A Unified, Arbitrage-Checked Quantitative Options & Volatility Research Library

License Python 3.9+ Rust Core Tests Validation


What is Kuwala?

Kuwala is an open-source quantitative finance library for derivatives pricing, volatility surface modeling, arbitrage diagnostics, market-data pipelines, and relative-value signal research.

It pairs an approachable Python API with a memory-safe, compiled Rust numerical core (kuwala_core) and an embedded DuckDB columnar storage engine to deliver high-throughput, convention-consistent quantitative workflows.


Why Kuwala?

In quantitative derivatives research, researchers frequently assemble a fragile chain of 8–9 disconnected libraries:

Step Common Tooling Seam Failure Mode
Market Data yfinance, Dukascopy scripts Inconsistent timezones and calendar day-count conventions
Rates & Macro FRED APIs, manual yield curves Look-ahead leakage, unaligned publication dates
IV Extraction Custom root finders, scipy.optimize High latency, divergence on deep OTM options
Surface Fitting Standalone SVI scripts Silent overfitting on sparse strikes, butterfly arbitrage
Local Volatility Hand-rolled finite differences Negative local variances, numerical instability
Relative-Value Custom VRP notebooks Inconsistent realized volatility estimators, data snooping
Backtesting vectorbt, backtrader Format conversion glue code, timestamp mismatch

Kuwala unifies this entire pipeline into a single, cohesive workflow.
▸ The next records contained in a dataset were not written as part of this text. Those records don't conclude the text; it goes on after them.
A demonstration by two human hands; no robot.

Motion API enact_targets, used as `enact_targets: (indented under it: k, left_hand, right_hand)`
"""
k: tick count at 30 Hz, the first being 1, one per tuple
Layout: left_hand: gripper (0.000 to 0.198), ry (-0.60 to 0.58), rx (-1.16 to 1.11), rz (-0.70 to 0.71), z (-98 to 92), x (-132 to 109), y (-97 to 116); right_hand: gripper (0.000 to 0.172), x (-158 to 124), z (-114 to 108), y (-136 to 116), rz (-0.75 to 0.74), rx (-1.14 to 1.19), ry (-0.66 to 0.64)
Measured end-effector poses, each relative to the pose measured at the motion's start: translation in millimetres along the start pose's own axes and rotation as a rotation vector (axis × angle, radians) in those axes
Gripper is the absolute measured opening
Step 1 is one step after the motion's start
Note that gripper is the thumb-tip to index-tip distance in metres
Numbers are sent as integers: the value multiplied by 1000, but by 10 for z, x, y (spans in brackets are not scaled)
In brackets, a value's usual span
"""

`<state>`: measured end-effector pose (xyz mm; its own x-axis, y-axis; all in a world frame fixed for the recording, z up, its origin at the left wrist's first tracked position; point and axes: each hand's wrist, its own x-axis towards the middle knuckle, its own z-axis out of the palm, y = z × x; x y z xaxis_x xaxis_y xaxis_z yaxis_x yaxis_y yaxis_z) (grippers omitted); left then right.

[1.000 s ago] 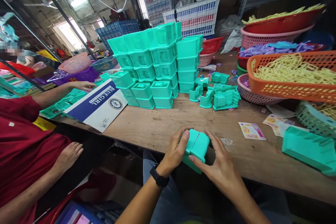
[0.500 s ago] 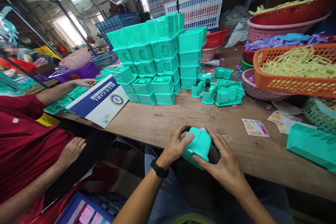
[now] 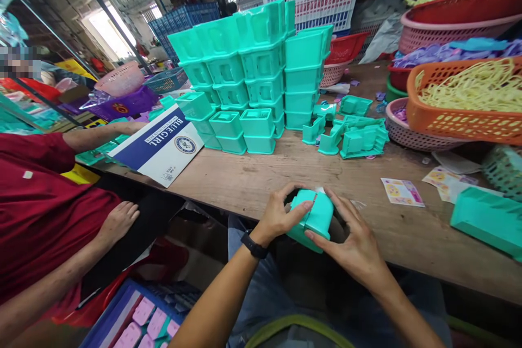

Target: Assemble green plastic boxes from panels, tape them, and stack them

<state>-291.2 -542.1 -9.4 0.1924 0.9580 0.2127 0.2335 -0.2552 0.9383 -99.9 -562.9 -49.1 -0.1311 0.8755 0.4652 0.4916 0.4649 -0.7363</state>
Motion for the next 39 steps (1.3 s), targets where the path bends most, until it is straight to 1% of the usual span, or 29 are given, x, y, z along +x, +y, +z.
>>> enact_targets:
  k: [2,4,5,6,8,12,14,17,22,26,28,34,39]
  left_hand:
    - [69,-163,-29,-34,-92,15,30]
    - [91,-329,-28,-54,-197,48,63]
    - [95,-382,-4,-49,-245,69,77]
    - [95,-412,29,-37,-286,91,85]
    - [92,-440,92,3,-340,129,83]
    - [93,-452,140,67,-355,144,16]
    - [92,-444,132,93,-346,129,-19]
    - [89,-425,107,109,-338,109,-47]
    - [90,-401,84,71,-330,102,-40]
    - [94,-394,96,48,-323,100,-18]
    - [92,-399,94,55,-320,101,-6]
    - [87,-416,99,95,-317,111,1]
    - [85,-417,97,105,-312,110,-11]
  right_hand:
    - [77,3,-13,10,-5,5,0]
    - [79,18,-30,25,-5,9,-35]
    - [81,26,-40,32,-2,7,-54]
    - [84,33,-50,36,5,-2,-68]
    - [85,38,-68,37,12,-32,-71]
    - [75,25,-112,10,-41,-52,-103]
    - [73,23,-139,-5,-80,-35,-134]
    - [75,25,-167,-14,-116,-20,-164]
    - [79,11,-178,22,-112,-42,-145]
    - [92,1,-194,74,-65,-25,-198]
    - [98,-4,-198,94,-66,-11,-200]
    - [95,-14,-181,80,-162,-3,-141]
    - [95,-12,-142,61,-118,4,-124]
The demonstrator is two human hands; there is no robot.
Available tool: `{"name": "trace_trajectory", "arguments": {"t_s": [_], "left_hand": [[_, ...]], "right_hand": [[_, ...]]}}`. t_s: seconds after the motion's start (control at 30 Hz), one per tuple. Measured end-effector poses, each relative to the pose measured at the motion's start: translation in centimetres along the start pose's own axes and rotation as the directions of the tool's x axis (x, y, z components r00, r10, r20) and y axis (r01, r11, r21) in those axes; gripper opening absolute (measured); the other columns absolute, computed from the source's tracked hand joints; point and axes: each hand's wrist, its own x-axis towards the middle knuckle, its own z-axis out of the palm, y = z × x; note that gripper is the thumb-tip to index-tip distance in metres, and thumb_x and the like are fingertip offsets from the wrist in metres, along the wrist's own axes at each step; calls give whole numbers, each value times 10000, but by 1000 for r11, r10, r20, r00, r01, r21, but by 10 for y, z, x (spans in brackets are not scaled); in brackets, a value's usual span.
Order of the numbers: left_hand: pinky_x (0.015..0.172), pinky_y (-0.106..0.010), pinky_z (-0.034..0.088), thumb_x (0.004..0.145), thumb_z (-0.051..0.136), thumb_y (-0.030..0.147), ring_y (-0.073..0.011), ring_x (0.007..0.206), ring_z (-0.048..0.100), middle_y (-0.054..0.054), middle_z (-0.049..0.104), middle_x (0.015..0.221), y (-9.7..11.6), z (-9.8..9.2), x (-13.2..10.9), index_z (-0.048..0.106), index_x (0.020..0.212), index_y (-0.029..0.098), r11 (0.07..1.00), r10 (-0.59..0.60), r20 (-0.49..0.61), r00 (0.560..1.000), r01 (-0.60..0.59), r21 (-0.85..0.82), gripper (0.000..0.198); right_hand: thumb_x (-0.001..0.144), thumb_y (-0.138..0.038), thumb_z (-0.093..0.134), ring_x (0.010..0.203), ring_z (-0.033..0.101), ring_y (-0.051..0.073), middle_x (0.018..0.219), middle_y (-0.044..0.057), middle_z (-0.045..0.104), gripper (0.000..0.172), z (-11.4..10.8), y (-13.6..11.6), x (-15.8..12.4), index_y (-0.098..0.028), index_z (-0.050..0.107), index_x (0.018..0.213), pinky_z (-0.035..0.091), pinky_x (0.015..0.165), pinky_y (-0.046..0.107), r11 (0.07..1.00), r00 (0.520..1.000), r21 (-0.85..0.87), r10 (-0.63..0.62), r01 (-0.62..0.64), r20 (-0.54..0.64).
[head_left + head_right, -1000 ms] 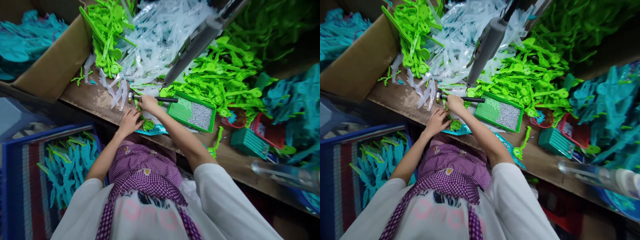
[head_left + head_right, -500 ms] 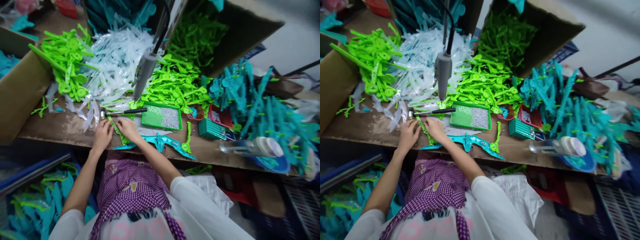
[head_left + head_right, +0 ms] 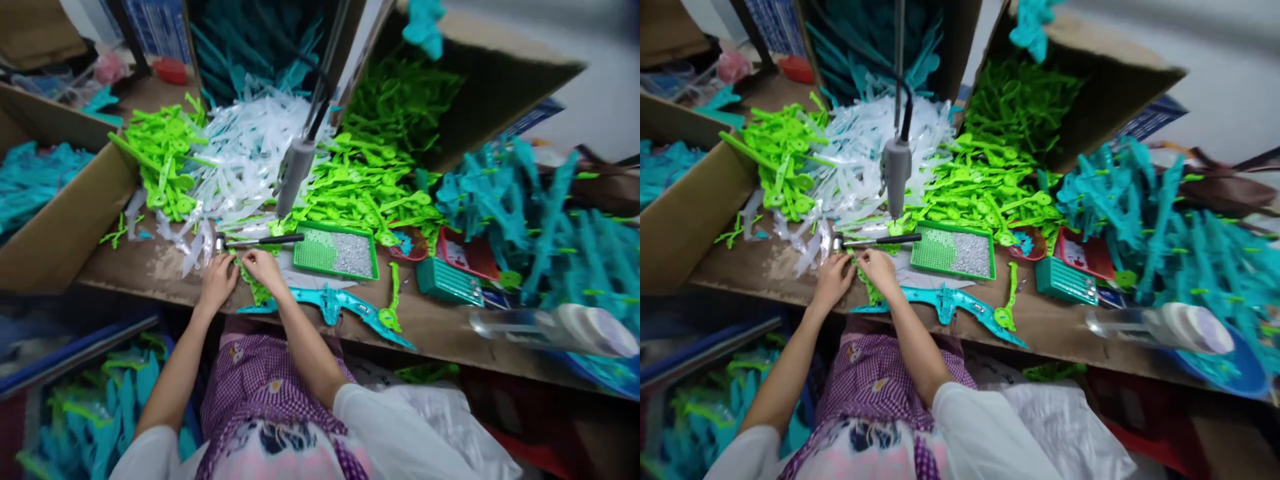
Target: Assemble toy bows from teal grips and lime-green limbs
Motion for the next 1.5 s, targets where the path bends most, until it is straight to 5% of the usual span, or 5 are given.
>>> {"name": "trace_trajectory", "arguments": {"t_s": [0.5, 0.73, 0.87, 1.13, 1.5], "left_hand": [[941, -418, 490, 958, 461, 293, -254, 987, 612, -102, 674, 1025, 4, -5, 12, 706, 1056, 173, 985, -121, 65, 990, 128, -113, 290], [919, -395, 509, 929, 477, 192, -242, 972, 632, -92, 675, 972, -1, -4, 16, 718, 1023, 182, 981, -112, 92, 989, 125, -145, 258], [900, -385, 514, 907, 533, 165, -237, 938, 643, -84, 675, 931, -1, -3, 17, 724, 1001, 178, 980, -140, 76, 987, 149, -135, 213], [852, -339, 522, 898, 590, 177, -196, 885, 649, -78, 681, 985, 0, 2, 10, 692, 1047, 170, 956, -193, -14, 981, 185, -227, 180], [845, -336, 527, 867, 618, 161, -201, 928, 632, -76, 658, 965, 4, -3, 5, 678, 996, 169, 955, -203, 51, 978, 209, -209, 142]], "right_hand": [[989, -298, 368, 949, 662, 219, 1157, 74, 700, 312, 23, 2, -30, -256, 639, 1136, 450, 776, 307, 940, 973, -252, -227, 228, 34], [996, -323, 356, 957, 651, 222, 1122, 68, 702, 319, 15, 2, -20, -232, 613, 1163, 439, 778, 304, 980, 992, -177, -103, 88, -77], [991, -267, 353, 990, 636, 239, 1189, 103, 663, 335, 14, -2, -15, -206, 597, 1213, 418, 834, 329, 925, 973, -338, -214, 173, -88], [1000, -334, 391, 981, 627, 208, 1125, 78, 662, 324, 20, 1, 5, -203, 640, 1160, 422, 814, 294, 953, 982, -251, -185, 171, -36], [1000, -298, 365, 1008, 628, 256, 1108, 120, 684, 323, -7, -8, 12, -188, 652, 1101, 392, 847, 355, 863, 957, -417, -233, 285, 172]]}}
Every convention is standardized, every surface is diagnosed for mathematical arbitrage before downstream consumption, and all computations run at compiled native speeds.


Features

Capability Module Implementation Status
Black-Scholes & Black-76 Analytical Pricing kuwala.pricing Implemented (Pure Python & Compiled Rust)
1st & 2nd Order Analytical Greeks kuwala.pricing.greeks Implemented (Delta, Gamma, Vega, Theta, Rho, Vanna, Volga, Charm)
Vectorized Implied Volatility Solver kuwala.volatility.iv Implemented (Hybrid Halley / Brent-Dekker, >2.6M opts/sec)
SSVI Surface Calibration kuwala.volatility.ssvi Implemented (Gatheral & Jacquier 2014, multi-start global fit)
Durrleman Butterfly Arbitrage Diagnostics kuwala.diagnostics Implemented (Slice-by-slice $g(k) \ge 0$ verification)
Calendar Spread Arbitrage Diagnostics kuwala.diagnostics Implemented (Total variance monotonicity $\partial_T w \ge 0$)
Dupire Local Volatility PDE Extraction kuwala.volatility.local_vol Implemented (Discrete PDE finite-difference matrix)
Realized Volatility Estimators kuwala.signals.realized_vol Implemented (Close-to-Close, Parkinson, Garman-Klass, Rogers-Satchell)
Volatility Risk Premium (VRP) Engine kuwala.signals.vrp Implemented ($VRP = \sigma_{\text{implied}}^{\text{ATM}} - \sigma_{\text{realized}}$)
Technical Indicators Suite kuwala.signals.indicators Implemented (SMA, EMA, RSI, MACD, Bollinger Bands, ATR, Stochastics)
Overfitting-Aware Validation Harness kuwala.signals.validation Implemented (Purged K-Fold with embargo, Walk-forward validation)
Zero-Copy Arrow Backtest Connectors kuwala.backtest Implemented (VectorBT and Backtrader bridge formats)
Market Data Adapters kuwala.data.adapters Implemented (Yahoo Finance, FRED, SEC EDGAR, Dukascopy, Nasdaq Data Link)
Out-of-Core Columnar Persistence kuwala.data.store Implemented (DuckDB + Apache Arrow / Parquet partitioning)

Architecture

flowchart TD
    A["Raw Market Data<br/>Yahoo / FRED / SEC / Dukascopy"] --> B["Data Layer & Normalization<br/>UTC Timestamp, Day-Counts, Dividends"]
    B --> C["Canonical Data Store<br/>Apache Arrow & DuckDB Parquet"]
    C --> D["Compiled Rust Core<br/>Vectorized IV & Halley Root Finder"]
    D --> E["SSVI Volatility Surface<br/>Multi-Start Global Calibration"]
    E --> F{"Arbitrage Diagnostics<br/>Durrleman g(k) & Calendar Monotonicity"}
    F -->|Verified Clean| G["Dupire Local Volatility<br/>Discrete PDE Solver"]
    F -->|Report Diagnostics| H["Relative-Value Signals<br/>VRP, Skew, Surface PCA"]
    G --> I["Overfitting Validation<br/>Purged K-Fold & Walk-Forward"]
    H --> I
    I --> J["Backtesting Bridges<br/>VectorBT & Backtrader Connectors"]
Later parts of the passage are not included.